EXERCISE:
Print the records exactly and in full, please; the pictures stay out.

SUPPLIED RECORDS:
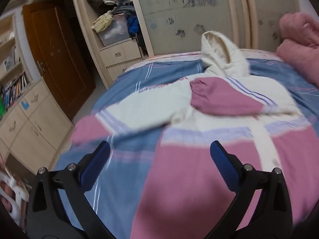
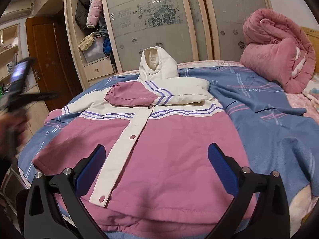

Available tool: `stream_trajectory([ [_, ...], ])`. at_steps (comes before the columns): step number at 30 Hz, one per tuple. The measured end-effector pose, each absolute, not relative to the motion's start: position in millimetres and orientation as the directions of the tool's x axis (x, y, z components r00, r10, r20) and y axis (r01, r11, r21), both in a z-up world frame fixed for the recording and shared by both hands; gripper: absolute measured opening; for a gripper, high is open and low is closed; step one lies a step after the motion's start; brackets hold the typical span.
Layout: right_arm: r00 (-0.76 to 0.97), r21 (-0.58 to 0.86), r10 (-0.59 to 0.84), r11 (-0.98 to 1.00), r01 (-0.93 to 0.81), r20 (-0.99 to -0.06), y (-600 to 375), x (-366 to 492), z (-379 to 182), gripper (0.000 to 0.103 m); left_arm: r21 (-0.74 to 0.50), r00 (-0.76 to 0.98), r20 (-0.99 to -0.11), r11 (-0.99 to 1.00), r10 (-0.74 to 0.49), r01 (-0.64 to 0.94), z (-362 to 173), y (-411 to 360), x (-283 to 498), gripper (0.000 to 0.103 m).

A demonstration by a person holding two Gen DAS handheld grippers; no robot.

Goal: Fold large clothes

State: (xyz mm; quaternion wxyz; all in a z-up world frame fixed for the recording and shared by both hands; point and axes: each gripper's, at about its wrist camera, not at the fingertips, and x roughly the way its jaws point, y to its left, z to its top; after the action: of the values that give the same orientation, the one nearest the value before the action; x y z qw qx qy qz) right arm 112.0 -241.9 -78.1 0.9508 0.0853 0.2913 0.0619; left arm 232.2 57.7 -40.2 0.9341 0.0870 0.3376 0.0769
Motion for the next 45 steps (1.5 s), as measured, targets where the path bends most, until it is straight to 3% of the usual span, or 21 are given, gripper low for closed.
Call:
stream_trajectory([
  [6, 0.826, 0.129, 0.094, 0.991, -0.027, -0.556, -238, 73, -47, 0.102, 0.08, 0.767, -0.63, 0.993, 0.119, -0.087, -23, 72, 103, 0.101],
  [14, 0.856, 0.049, 0.034, 0.999, -0.01, -0.516, -223, 19, 8, 0.102, 0.109, 0.836, -0.54, 0.993, 0.093, -0.04, 2, 35, 7, 0.101],
  [18, 0.864, 0.034, 0.029, 0.999, -0.014, -0.503, -216, 2, 22, 0.102, 0.155, 0.853, -0.513, 0.988, 0.101, -0.024, 8, 24, -10, 0.101],
  [45, 0.895, 0.052, 0.033, 0.999, -0.011, -0.445, -211, -38, 46, 0.102, 0.125, 0.86, -0.507, 0.992, 0.059, 0.006, 20, 20, -42, 0.101],
])
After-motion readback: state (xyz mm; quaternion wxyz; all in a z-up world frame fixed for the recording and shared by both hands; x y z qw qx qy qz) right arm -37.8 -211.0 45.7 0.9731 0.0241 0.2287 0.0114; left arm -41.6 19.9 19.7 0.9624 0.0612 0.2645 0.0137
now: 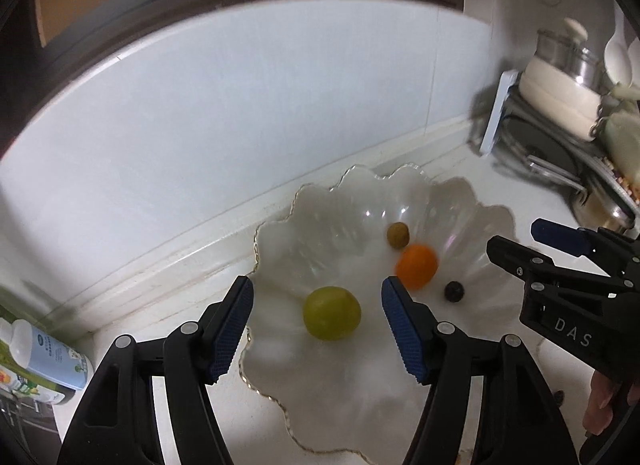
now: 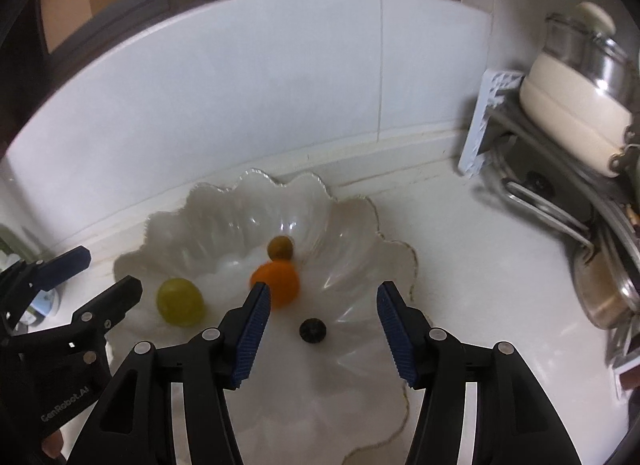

RESULT OF THIS TASK:
Available tool: `stream_trajectory([ [_, ...], ])`. at_steps (comes before the columns): step number at 30 Hz, one per tuple. The measured end-effector pose, each absolute, not relative to the motion's start: position in millimetres and orientation as the directions of the tool's x axis (x, y, z components r00, r10, r20) and y axis (r01, r11, r21), both in a z-up world frame fixed for the recording and shared by both hands; gripper: absolute measured opening; for a gripper, high is open and low is closed; step one lies a step after the motion's start; brackets hold the typical span.
Layout: right_arm: r00 (-0.76 to 0.97), r21 (-0.58 to 0.86), r10 (-0.59 to 0.84), r11 (-0.98 to 1.00), r01 (-0.93 to 0.81), r20 (-0.99 to -0.06), y (-600 to 375), x (-366 to 492), z (-379 to 182), gripper (0.000 to 0.103 m); left_arm: r21 (-0.74 to 0.50), r00 (-0.76 to 0.98), r20 (-0.99 to -0.11), r11 (-0.99 to 1.00), r10 (-0.74 to 0.49), r01 (-0.64 to 0.94), z (-362 to 173), y (-411 to 360), x (-283 to 498), gripper (0.000 to 0.103 m).

A demonstration by a person holding two Gen DAS handheld grippers; no robot.

Goal: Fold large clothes

State: (xyz mm; quaternion wxyz; all in a z-up world frame fixed for the recording and shared by both hands; point and axes: each gripper's, at about its wrist camera, not at the fingertips, and x roughly the way its jaws point, y to its left, z to its top; after the action: of the values that give the same orientation, the one nearest the value before the action; x y z qw qx qy qz) right arm 112.0 -241.9 -78.1 0.9508 0.0853 0.2913 0.0619; left arm 232.2 57.7 -40.2 0.9341 0.0870 0.3376 0.0769
Motion for the next 45 steps (1.5 s), as measured, targets where the path bends most, until it is straight to 3% of the usual span, or 21 are given, gripper low for closed.
Call:
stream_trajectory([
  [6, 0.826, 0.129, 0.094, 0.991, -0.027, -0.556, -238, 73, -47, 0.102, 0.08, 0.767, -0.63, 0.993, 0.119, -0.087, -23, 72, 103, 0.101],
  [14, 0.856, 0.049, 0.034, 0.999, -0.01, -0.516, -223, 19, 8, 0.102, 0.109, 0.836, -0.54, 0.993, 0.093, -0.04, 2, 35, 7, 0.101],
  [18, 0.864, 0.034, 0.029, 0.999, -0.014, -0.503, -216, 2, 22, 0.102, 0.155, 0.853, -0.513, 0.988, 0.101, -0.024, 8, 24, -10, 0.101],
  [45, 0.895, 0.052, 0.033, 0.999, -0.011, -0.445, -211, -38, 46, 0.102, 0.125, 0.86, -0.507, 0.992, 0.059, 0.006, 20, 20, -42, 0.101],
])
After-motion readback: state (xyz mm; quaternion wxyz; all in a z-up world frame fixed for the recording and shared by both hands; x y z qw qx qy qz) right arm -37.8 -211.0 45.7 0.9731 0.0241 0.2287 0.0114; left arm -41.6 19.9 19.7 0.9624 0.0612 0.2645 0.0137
now: 
now: 

The requested output is now complete.